# Connecting a CoreWeave Slurm Cluster

> Source: https://parallelworks.com/docs/compute/connecting-coreweave-slurm

# Connecting a CoreWeave Slurm Cluster

This guide connects a [CoreWeave](https://www.coreweave.com/) Slurm cluster (SUNK - Slurm on Kubernetes) to ACTIVATE so your users can submit batch jobs, open desktop sessions, and run workflows on it.

There are two sides to it:

1. **Identity** - point the cluster's identity cache (`nsscache`) at ACTIVATE's SCIM API and add an SSH authorized-keys command, so ACTIVATE users, groups, and SSH keys resolve as real Linux accounts on the cluster.
2. **Connection** - register the cluster in ACTIVATE as an [existing cluster](/docs/compute/configuring-existing-clusters).

:::info Connecting CoreWeave's Kubernetes API instead?
If you want to manage the cluster's Kubernetes workloads through ACTIVATE rather than submit Slurm jobs, see [Connecting CoreWeave (Kubernetes)](/docs/kubernetes/connecting-clusters/coreweave).
:::

## Prerequisites

- **Organization admin permissions** in ACTIVATE.
- **SCIM provisioning enabled** for your organization, plus a **bearer token**. Follow [SCIM Provisioning](/docs/organization-admin/scim) first and keep the token and endpoint URL handy.
- **`kubectl` access** to the cluster's `tenant-slurm` namespace (via the kubeconfig from CoreWeave).
- POSIX UIDs/GIDs and SSH public keys configured on your ACTIVATE users and groups - these are what get synchronized onto the cluster.
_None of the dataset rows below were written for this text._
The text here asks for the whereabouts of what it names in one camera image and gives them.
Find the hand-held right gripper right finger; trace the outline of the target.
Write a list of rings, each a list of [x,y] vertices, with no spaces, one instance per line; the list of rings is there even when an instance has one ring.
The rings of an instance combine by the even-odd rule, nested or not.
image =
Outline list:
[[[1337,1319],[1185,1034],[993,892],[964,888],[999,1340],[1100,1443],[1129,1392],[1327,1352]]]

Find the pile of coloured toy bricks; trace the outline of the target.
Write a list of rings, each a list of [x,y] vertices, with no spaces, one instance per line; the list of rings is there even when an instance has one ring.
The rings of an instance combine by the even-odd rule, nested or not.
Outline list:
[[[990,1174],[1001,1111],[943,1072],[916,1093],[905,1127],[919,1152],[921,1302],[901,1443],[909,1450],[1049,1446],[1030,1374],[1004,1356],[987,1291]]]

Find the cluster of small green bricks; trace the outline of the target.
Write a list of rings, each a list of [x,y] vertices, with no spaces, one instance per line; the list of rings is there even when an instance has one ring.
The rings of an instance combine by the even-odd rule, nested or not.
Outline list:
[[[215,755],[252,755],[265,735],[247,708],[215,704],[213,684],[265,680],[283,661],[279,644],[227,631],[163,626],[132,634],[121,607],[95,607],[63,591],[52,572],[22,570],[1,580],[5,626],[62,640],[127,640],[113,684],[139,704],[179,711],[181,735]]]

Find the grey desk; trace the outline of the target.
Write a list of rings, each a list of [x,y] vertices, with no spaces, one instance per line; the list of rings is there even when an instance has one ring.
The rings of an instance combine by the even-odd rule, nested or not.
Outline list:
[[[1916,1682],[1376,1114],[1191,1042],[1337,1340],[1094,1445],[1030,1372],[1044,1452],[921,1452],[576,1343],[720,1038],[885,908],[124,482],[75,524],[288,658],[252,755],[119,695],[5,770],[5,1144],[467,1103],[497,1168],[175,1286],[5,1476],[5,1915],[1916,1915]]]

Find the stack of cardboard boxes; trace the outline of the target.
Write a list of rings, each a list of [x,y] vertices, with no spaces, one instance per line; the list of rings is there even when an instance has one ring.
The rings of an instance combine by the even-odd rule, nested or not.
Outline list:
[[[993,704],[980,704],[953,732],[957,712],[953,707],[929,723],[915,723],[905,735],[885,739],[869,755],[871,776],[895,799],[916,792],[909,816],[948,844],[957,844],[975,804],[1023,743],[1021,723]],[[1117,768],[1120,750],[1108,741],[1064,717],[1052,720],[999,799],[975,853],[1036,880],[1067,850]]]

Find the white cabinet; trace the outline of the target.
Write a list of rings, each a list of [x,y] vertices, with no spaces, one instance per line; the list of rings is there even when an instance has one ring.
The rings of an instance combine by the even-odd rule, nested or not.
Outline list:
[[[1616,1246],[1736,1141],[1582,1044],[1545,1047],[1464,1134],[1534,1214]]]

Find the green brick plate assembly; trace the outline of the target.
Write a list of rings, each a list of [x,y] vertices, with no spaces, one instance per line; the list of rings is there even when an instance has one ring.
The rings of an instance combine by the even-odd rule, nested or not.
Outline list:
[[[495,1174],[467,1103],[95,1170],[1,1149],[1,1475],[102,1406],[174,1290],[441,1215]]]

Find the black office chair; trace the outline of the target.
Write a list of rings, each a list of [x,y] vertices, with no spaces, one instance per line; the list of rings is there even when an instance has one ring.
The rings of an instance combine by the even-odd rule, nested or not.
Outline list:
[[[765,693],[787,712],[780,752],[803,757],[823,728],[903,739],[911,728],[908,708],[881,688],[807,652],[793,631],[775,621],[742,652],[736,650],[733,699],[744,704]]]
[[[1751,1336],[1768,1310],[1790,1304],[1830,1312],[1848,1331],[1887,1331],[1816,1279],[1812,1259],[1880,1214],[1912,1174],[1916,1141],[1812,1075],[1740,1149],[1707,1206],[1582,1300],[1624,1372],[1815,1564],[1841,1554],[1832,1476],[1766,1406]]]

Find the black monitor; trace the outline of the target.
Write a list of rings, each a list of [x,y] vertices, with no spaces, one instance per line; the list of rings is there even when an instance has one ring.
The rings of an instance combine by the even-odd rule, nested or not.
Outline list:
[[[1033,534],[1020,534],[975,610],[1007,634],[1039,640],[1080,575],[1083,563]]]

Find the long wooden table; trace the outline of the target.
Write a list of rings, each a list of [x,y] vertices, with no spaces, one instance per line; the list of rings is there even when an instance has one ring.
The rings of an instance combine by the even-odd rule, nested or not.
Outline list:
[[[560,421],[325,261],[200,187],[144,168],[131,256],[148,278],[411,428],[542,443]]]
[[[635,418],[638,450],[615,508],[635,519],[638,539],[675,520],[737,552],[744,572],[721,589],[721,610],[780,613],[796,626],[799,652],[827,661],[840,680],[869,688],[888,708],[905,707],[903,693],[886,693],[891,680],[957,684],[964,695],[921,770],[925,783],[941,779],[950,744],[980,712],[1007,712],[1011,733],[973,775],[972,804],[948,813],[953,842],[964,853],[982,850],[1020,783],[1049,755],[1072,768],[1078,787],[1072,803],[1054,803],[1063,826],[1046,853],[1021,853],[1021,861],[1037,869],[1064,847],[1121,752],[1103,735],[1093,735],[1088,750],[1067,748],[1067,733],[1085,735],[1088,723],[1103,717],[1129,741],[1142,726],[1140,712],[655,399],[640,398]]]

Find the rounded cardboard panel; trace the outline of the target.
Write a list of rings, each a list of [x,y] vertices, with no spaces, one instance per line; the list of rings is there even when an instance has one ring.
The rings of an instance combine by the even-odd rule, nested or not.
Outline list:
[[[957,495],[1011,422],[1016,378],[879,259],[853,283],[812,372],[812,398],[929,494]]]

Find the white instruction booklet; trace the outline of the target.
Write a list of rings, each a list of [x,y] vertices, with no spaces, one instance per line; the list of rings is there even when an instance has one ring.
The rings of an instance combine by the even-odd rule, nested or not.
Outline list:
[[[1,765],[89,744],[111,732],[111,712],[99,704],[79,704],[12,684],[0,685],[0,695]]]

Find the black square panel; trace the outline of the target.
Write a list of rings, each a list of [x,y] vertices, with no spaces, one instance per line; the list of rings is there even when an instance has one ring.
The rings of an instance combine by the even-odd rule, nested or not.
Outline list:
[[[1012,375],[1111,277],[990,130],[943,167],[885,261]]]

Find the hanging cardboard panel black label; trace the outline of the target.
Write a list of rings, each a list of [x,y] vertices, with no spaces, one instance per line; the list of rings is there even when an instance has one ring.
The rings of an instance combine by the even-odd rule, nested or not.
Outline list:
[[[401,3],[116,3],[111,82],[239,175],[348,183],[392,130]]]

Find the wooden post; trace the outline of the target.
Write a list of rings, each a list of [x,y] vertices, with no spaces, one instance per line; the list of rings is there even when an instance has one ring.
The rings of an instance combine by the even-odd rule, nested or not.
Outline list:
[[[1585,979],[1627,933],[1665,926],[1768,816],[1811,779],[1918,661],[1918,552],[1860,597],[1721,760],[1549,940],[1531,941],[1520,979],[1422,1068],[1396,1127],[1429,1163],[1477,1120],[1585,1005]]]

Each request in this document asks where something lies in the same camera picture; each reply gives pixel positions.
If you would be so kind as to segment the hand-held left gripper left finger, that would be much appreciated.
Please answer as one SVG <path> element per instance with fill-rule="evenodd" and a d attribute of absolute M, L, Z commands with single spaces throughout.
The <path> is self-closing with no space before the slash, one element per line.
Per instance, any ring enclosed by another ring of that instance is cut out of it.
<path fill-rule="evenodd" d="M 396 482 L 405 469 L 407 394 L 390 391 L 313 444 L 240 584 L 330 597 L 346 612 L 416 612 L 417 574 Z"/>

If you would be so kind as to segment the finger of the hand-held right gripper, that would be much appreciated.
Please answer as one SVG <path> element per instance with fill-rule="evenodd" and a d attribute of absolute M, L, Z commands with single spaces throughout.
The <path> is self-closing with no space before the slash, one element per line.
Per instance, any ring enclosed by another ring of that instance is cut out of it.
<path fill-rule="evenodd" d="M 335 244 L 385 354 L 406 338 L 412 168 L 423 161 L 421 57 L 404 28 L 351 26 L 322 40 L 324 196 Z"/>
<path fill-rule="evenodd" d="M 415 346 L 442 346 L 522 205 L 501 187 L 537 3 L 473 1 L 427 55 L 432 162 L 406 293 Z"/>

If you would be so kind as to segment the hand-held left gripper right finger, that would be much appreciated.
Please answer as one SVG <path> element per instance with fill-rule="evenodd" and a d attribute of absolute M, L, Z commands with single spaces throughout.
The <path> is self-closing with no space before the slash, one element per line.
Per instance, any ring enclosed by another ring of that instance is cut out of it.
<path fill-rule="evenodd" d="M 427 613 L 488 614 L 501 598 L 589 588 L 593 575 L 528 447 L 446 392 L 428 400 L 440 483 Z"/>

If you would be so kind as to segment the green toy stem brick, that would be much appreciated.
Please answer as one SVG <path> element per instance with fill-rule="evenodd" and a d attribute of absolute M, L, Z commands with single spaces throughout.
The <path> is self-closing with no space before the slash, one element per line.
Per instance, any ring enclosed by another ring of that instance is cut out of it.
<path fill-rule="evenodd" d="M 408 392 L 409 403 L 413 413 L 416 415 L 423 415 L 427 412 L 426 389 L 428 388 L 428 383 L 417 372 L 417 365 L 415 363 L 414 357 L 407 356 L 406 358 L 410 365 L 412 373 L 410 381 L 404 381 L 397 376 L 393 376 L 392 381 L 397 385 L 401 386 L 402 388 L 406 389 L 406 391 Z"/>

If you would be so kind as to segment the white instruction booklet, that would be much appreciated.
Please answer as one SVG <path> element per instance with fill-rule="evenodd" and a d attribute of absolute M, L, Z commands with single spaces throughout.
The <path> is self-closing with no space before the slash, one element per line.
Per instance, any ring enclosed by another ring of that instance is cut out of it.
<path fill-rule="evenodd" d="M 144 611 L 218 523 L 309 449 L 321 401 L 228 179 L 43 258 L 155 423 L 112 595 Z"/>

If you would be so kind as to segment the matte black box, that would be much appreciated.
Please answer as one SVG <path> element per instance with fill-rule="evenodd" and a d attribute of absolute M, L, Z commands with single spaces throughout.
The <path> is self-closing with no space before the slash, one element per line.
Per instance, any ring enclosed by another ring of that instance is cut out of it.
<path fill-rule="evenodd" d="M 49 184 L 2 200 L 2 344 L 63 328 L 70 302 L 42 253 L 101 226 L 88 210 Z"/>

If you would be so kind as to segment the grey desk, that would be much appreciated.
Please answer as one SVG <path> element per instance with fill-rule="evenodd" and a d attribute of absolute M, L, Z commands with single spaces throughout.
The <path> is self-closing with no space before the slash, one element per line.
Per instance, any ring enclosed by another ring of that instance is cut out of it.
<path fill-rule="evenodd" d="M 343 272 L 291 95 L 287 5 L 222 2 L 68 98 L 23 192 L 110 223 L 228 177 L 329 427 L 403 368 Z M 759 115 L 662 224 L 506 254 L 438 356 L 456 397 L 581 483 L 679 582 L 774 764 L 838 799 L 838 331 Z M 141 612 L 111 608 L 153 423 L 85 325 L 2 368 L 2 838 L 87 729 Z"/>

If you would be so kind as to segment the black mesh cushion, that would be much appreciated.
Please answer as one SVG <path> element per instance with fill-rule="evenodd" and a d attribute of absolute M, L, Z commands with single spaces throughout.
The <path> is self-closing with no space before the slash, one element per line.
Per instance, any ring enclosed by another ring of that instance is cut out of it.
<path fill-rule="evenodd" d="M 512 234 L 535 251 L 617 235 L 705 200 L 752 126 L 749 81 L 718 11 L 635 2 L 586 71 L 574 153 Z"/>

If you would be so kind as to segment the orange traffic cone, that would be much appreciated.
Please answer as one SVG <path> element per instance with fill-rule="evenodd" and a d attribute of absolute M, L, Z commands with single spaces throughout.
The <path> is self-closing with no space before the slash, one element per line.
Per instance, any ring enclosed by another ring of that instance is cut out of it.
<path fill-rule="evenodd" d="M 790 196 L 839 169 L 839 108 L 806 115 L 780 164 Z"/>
## Point nsscache at ACTIVATE's SCIM API

CoreWeave's SUNK clusters resolve Linux identity through `nsscache`, which periodically syncs `passwd`, `group`, `shadow`, and `sshkey` maps from a source. We configure that source to be ACTIVATE's SCIM API, reading POSIX identity from the [CoreWeave extension attributes](/docs/organization-admin/scim#coreweave-extension-attributes).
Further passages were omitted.